• **What you need to do**: In your copy, reproduce each entry exactly and leave out the pictures.

• **Supplied data**:
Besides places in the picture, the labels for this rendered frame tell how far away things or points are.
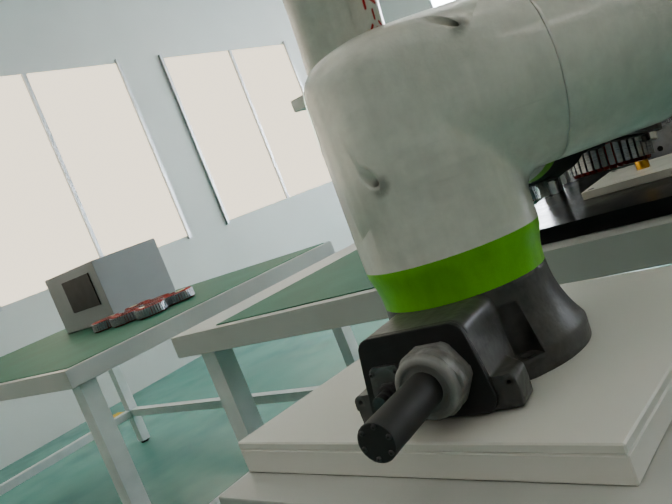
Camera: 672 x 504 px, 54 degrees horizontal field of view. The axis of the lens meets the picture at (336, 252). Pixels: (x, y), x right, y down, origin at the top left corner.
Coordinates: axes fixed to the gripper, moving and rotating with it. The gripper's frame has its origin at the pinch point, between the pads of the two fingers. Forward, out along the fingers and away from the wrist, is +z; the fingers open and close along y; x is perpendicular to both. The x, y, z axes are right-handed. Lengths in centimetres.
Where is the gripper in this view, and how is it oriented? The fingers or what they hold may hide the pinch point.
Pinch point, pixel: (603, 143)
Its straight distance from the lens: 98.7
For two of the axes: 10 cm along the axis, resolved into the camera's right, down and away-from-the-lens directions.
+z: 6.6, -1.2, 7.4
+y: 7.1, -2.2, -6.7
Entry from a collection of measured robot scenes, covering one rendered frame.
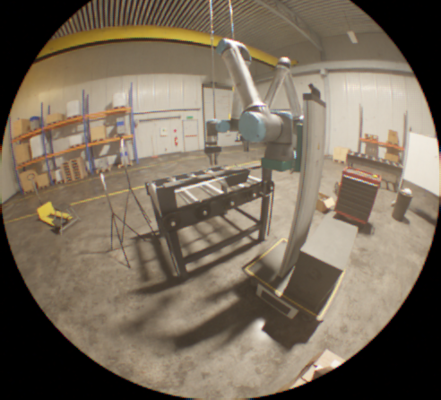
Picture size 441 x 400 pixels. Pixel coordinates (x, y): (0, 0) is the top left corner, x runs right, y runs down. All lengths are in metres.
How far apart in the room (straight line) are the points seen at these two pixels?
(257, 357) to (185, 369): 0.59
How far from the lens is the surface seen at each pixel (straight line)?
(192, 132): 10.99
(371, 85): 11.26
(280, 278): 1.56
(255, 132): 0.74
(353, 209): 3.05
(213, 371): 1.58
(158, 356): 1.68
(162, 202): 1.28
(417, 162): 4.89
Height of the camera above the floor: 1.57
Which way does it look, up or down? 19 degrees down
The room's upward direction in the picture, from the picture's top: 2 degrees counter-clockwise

• **Reply to the task**:
Besides places in the picture, the labels for this rendered frame tell how far away things or points are.
Camera: 672 x 504 px, 54 degrees horizontal field of view. The axis of the lens meets the picture at (336, 252). Pixels: (x, y), x right, y down, origin at the top left corner.
Coordinates: axes fixed to the gripper, moving and rotating with it. The gripper's frame has its origin at the pinch point, between the pads of the two fingers. Forward, out along the fingers and away from the wrist, is +z; the fingers open and close along y; x is perpendicular to both. The x, y, z axes are right-handed. Lengths in centimetres.
Where is the gripper in this view, and how is it oriented? The fingers or what they hold may hide the pinch point.
Pinch point, pixel: (603, 143)
Its straight distance from the lens: 98.7
For two of the axes: 10 cm along the axis, resolved into the camera's right, down and away-from-the-lens directions.
+z: 6.6, -1.2, 7.4
+y: 7.1, -2.2, -6.7
Entry from a collection of measured robot scenes, covering one rendered frame.
Picture size 441 x 400 pixels. Pixel coordinates (x, y): (0, 0) is the top left corner, x runs right, y runs down. All lengths are in metres.
How far apart in the room (straight line) are the points seen at these two pixels?
(257, 357) to (185, 369): 0.59
How far from the lens is the surface seen at each pixel (straight line)?
(192, 132): 10.99
(371, 85): 11.26
(280, 278): 1.56
(255, 132): 0.74
(353, 209): 3.05
(213, 371): 1.58
(158, 356): 1.68
(162, 202): 1.28
(417, 162): 4.89
Height of the camera above the floor: 1.57
Which way does it look, up or down? 19 degrees down
The room's upward direction in the picture, from the picture's top: 2 degrees counter-clockwise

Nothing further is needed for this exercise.